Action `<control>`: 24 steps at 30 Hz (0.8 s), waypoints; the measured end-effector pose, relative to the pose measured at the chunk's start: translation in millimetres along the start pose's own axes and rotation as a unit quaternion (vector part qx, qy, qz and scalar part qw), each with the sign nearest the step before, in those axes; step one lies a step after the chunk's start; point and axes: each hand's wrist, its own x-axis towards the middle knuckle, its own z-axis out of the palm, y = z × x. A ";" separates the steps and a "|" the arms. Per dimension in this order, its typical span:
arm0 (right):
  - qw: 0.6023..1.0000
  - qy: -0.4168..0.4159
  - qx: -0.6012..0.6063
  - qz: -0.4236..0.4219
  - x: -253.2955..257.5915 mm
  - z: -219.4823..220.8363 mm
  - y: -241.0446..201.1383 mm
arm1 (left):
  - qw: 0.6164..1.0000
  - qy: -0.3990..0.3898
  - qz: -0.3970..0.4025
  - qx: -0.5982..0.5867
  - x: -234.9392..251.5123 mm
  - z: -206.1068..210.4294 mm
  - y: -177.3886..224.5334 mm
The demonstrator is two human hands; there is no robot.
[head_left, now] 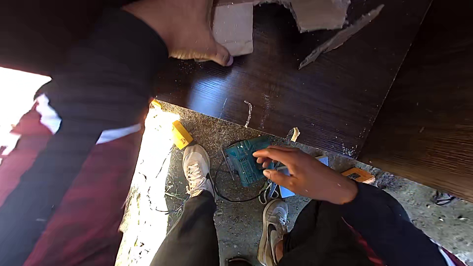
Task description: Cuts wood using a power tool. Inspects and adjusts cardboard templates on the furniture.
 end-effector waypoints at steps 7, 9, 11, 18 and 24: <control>0.850 0.457 -0.191 -0.179 -38.4 -18.0 -9.2 | 0.989 0.003 0.145 0.013 -93.7 4.5 35.8; 0.862 0.426 -0.237 -0.140 -28.2 -16.3 -3.8 | 0.988 -0.019 0.142 0.050 -107.4 18.6 22.1; 0.893 0.362 -0.250 -0.102 -10.9 -10.1 3.1 | 0.990 -0.031 0.118 0.077 -115.2 25.2 18.8; 0.910 0.294 -0.284 -0.070 23.8 1.3 22.9 | 0.991 0.001 0.118 0.066 -122.3 51.1 14.1; 0.897 0.305 -0.311 -0.078 30.9 1.4 28.3 | 0.989 0.027 0.132 0.060 -125.7 58.0 10.1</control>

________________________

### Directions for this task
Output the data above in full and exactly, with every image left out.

### Output of the task
Action `<control>`: 24 steps at 30 Hz (0.8 s), waypoints; the measured end-effector pose, relative to the pose measured at the chunk's start: translation in millimetres along the start pose's own axes and rotation as a unit quaternion (vector part qx, qy, qz and scalar part qw), each with the sign nearest the step before, in those axes; step one lies a step after the chunk's start; point and axes: each hand's wrist, its own x-axis towards the middle knuckle, its own z-axis out of the palm, y = z × x. A ";" separates the steps and a "|" the arms. Per dimension in this order, its typical span:
arm0 (right):
  - qw: 0.6023..1.0000
  - qy: -0.4168..0.4159
  - qx: -0.6012..0.6063
  - qz: -0.4236..0.4219
  - x: -253.2955..257.5915 mm
  - z: -219.4823..220.8363 mm
  - y: -241.0446..201.1383 mm
arm1 (left):
  - qw: 0.6164..1.0000
  - qy: -0.3990..0.3898
  - qz: -0.3970..0.4025
  - qx: -0.5982..0.5867
  - x: -234.9392..251.5123 mm
  - z: -206.1068..210.4294 mm
  - y: -177.3886..224.5334 mm
The demonstrator is two human hands; there is no robot.
[head_left, now] 
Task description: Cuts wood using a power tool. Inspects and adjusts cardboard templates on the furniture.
 end-effector waypoints at steps 7, 9, 11, 18 and 24: <control>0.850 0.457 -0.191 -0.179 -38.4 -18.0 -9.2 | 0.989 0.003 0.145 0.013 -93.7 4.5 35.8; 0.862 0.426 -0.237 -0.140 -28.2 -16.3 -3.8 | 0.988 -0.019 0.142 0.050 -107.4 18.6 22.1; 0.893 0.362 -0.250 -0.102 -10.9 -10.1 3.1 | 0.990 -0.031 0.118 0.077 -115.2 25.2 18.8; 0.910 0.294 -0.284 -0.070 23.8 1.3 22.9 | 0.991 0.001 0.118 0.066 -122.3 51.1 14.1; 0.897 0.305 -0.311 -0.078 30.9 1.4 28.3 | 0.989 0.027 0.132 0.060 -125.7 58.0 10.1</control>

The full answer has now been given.